Bogan on board

We had been discussing the issue of hard-line community attitudes towards Muslims over the dinner table. I was quite chuffed when my daughter Laura told me, in the course of this discussion, that I was the most non-judgmental person of anyone that she had ever met. Whilst being enormously pleased with her declaration, I was under no illusion. Almost everyone, including myself, carries the invisible baggage of our prejudices with us through life. Sadly, I had to face up to this reality just a few weeks later.

Laura and I had boarded our flight in Fiji to fly back to Melbourne, when one of the passengers came up the aisle and sat down in a seat across from us. He was a large, unkempt bloke wearing shabby, loose-fitting jeans and a T-shirt with a slogan and picture of a motorbike on the back of it. He had a few days’ stubble on his face.

Bloody petrol-head, I thought to myself. Being of the tree hugging persuasion myself, I have a somewhat negative attitude towards petrol-heads. The fact that some hoon had done wheelies and snakies a fortnight earlier on the sodden lawn of the lovely park that I pass on my daily walk had done nothing to endear me to such people.

Once the flight was on its way a little girl crossed the aisle and sat down on the empty seat next to this fellow. He opened a picture book and quietly read the story to her while she leant against him. I realised that he was part of a family group. His partner and their child had been sitting across the aisle from him.

My attitude towards him softened somewhat. In my opinion anyone who reads books to children picks up quite a few Brownie points.

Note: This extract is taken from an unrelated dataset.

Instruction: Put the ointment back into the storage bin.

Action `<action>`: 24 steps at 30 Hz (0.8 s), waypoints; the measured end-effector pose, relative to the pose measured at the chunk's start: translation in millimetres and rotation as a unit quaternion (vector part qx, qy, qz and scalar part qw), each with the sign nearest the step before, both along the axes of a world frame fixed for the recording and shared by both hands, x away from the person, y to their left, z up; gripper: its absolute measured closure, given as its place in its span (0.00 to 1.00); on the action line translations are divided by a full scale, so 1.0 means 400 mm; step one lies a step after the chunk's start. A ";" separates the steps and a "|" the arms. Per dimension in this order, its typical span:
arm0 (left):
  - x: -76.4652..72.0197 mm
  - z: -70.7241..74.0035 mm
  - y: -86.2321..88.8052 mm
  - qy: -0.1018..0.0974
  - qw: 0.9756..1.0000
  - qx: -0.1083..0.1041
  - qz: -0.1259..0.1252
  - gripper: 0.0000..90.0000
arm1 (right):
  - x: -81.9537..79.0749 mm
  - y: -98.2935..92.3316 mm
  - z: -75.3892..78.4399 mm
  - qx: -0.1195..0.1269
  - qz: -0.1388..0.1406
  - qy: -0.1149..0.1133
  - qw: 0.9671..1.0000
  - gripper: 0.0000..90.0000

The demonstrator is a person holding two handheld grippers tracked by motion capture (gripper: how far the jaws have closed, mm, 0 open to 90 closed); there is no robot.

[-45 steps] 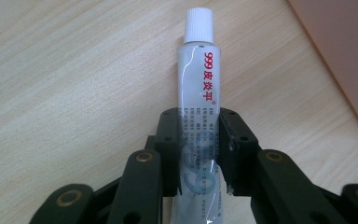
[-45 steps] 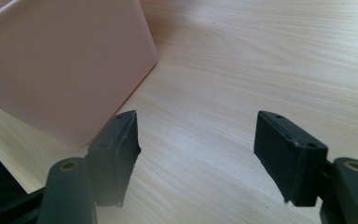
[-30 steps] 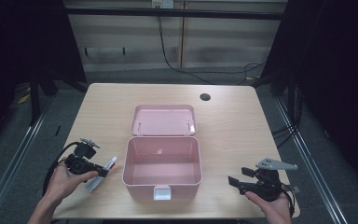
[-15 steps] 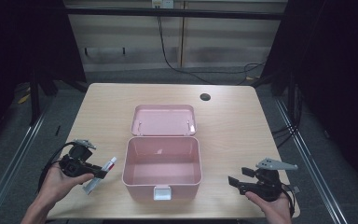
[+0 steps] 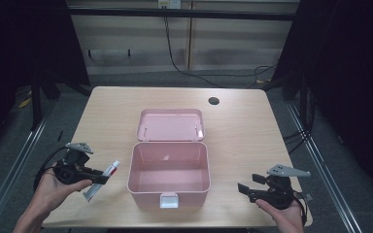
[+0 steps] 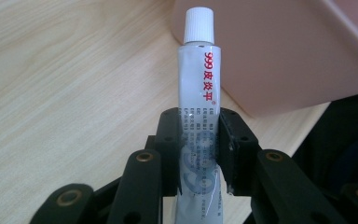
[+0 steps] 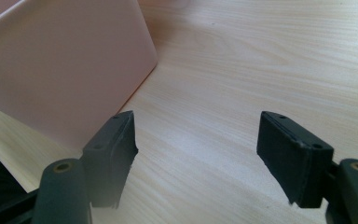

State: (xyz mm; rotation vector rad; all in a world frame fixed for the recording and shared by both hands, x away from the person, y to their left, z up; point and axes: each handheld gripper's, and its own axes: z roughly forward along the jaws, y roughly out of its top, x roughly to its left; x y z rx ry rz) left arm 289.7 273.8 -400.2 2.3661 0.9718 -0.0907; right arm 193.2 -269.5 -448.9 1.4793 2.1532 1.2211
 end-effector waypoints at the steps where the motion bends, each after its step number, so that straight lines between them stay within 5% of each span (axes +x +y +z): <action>1: -0.004 0.010 -0.001 -0.004 1.000 -0.003 -0.009 0.79 | 0.000 0.000 0.000 0.000 0.000 0.001 1.000 0.31; 24: -0.026 0.119 0.006 -0.036 0.998 -0.043 -0.014 0.79 | 0.000 0.001 0.000 0.000 0.000 0.003 1.000 0.31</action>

An hour or so later he got up to go to the toilet. On his way back to his seat I had a clearer view of the writing on the back of his T-shirt. Above a picture of a motorbike traveling at speed it read:

MEET THE CHALLENGE

100% survival Children’s Cancer

Snowy Ride 2015

 By now I was choking on my attitude and on the ease with which I had cast judgment solely on the basis of this man’s appearance.

Not long afterwards it was announced over the intercom that there was a medical emergency on the plane and a request was made that any doctor or nurse on board should make themselves known to the cabin crew as a matter of urgency. The fellow in the T-shirt immediately got up and waved to the stewardess. He opened the hand luggage locker above his seat, delved into his bag and extracted a stethoscope, before following the stewardess down the aisle.

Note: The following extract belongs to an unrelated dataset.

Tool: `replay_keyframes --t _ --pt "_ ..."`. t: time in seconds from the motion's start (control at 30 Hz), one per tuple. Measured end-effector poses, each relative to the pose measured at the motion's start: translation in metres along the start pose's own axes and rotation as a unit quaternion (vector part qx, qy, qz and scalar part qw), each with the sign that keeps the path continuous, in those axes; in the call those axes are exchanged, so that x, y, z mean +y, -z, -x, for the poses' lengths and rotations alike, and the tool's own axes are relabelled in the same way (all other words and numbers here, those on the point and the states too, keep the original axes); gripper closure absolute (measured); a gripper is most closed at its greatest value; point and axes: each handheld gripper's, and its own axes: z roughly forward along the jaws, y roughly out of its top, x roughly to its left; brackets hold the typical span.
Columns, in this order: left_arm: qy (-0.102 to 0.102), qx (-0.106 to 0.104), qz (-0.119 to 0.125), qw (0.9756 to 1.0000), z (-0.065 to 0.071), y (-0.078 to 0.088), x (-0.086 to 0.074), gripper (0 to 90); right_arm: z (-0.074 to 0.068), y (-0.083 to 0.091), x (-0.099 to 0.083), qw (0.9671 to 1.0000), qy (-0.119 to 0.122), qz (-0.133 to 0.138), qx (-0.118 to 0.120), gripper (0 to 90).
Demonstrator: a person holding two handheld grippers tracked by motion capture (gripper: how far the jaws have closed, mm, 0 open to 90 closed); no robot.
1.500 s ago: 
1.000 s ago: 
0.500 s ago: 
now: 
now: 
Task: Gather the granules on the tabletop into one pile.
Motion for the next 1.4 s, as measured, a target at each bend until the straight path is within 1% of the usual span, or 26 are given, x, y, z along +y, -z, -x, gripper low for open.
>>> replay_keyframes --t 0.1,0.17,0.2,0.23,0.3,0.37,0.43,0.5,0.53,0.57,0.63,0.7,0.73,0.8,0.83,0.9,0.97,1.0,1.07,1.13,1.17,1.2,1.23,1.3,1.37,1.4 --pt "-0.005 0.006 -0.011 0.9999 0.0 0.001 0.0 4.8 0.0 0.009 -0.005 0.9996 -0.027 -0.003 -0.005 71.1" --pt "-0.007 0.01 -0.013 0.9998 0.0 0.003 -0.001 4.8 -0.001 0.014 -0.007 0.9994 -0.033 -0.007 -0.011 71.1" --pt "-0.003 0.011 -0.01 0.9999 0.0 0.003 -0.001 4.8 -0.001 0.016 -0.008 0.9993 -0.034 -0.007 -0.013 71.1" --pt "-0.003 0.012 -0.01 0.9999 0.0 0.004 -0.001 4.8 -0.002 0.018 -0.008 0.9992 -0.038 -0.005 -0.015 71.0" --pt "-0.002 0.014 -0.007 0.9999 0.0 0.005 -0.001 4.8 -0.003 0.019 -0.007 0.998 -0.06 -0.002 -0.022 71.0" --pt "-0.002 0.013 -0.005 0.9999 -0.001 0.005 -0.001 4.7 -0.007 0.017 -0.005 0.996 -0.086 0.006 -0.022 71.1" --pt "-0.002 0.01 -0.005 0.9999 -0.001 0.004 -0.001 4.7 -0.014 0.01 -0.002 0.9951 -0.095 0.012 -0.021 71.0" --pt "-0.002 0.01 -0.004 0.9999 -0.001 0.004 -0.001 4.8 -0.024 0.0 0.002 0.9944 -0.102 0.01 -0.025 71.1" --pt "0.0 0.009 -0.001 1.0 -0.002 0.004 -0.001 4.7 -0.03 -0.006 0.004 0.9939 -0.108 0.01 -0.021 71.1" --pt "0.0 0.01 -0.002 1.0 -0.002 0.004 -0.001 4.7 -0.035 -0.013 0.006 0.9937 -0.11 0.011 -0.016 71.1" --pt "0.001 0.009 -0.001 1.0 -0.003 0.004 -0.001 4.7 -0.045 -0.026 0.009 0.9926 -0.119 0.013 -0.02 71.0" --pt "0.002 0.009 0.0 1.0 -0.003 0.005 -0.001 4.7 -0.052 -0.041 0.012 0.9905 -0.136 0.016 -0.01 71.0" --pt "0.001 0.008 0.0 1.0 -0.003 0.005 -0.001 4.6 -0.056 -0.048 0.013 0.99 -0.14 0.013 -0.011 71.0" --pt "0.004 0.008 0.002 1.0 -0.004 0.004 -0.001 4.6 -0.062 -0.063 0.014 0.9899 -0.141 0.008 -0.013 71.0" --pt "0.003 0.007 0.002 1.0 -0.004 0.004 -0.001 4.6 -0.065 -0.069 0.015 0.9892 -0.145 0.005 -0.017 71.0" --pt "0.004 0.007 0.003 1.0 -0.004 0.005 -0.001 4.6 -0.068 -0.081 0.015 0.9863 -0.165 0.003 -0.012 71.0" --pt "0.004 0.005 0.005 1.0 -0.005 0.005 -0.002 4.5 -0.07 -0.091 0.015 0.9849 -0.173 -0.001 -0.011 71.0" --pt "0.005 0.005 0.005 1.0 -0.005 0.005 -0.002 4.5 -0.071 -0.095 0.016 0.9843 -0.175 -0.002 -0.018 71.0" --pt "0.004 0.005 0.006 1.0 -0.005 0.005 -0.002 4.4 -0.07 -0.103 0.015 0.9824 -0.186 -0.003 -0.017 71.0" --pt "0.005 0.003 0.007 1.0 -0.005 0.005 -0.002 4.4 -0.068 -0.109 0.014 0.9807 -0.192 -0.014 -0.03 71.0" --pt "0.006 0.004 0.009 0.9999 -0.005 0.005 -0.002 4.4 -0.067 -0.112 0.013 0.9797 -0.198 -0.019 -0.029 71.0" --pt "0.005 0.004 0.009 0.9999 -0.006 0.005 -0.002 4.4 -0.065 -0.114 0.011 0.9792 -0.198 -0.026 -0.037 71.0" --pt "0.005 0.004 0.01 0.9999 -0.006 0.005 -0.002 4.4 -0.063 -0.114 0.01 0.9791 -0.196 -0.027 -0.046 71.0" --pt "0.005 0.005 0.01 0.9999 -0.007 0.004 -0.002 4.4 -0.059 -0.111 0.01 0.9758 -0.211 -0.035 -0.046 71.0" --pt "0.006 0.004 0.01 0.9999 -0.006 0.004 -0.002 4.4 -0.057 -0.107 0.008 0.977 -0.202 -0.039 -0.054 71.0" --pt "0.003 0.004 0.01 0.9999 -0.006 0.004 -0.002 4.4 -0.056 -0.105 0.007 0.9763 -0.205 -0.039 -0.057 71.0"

Fifteen minutes later he returned to his seat. “How did you go?” his partner enquired from across the aisle.

“No problems. It’s all been sorted,” he replied nonchalantly as he was putting his stethoscope away in his bag.

I overheard one of the other passengers asking him whether he was a doctor. It transpired that he was a nurse and that he and his partner had just completed a two year stint training health workers in Fiji.

When Laura had described me as non-judgmental at the dinner table I had been really pleased with myself.

Non-judgmental??

I hang my head in shame.

2 thoughts on “Bogan on board

  1. That is so true. No matter how free thinking we think we are we all have some ingrained (or are they conditioned?) prejudices deep down.